**Task prompt**.
For this exercise, print all of the data exactly as given.

- - -

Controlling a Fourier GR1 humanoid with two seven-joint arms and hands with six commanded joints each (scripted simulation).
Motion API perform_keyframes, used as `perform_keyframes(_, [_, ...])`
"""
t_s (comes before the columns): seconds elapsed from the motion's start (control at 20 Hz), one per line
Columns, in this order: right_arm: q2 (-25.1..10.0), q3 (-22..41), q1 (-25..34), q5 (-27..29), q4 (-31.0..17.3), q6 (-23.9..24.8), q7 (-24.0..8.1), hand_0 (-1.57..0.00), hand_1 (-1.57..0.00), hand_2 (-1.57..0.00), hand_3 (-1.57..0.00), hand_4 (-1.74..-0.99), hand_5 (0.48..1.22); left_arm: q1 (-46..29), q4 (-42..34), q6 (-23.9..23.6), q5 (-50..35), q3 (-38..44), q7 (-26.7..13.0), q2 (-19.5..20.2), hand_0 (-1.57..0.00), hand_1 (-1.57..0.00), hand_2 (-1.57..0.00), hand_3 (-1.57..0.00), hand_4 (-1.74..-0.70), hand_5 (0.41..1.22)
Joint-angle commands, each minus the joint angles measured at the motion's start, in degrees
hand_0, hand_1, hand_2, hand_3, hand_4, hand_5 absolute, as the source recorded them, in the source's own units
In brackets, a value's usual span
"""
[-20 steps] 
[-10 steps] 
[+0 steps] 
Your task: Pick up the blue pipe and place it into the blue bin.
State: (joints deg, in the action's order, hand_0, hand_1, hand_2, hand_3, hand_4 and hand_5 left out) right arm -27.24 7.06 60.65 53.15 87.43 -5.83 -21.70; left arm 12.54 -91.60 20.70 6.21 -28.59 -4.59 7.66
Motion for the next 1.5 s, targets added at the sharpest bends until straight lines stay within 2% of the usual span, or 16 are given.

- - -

**Written solution**.
Controlling a Fourier GR1 humanoid with two seven-joint arms and hands with six commanded joints each (scripted simulation).
Motion API perform_keyframes, used as `perform_keyframes(_, [_, ...])`
"""
t_s (comes before the columns): seconds elapsed from the motion's start (control at 20 Hz), one per line
Columns, in this order: right_arm: q2 (-25.1..10.0), q3 (-22..41), q1 (-25..34), q5 (-27..29), q4 (-31.0..17.3), q6 (-23.9..24.8), q7 (-24.0..8.1), hand_0 (-1.57..0.00), hand_1 (-1.57..0.00), hand_2 (-1.57..0.00), hand_3 (-1.57..0.00), hand_4 (-1.74..-0.99), hand_5 (0.48..1.22); left_arm: q1 (-46..29), q4 (-42..34), q6 (-23.9..23.6), q5 (-50..35), q3 (-38..44), q7 (-26.7..13.0), q2 (-19.5..20.2), hand_0 (-1.57..0.00), hand_1 (-1.57..0.00), hand_2 (-1.57..0.00), hand_3 (-1.57..0.00), hand_4 (-1.74..-0.70), hand_5 (0.41..1.22)
Joint-angle commands, each minus the joint angles measured at the motion's start, in degrees
hand_0, hand_1, hand_2, hand_3, hand_4, hand_5 absolute, as the source recorded them, in the source's own units
In brackets, a value's usual span
"""
[-20 steps] 
[-10 steps] 
[+0 steps] 
Your task: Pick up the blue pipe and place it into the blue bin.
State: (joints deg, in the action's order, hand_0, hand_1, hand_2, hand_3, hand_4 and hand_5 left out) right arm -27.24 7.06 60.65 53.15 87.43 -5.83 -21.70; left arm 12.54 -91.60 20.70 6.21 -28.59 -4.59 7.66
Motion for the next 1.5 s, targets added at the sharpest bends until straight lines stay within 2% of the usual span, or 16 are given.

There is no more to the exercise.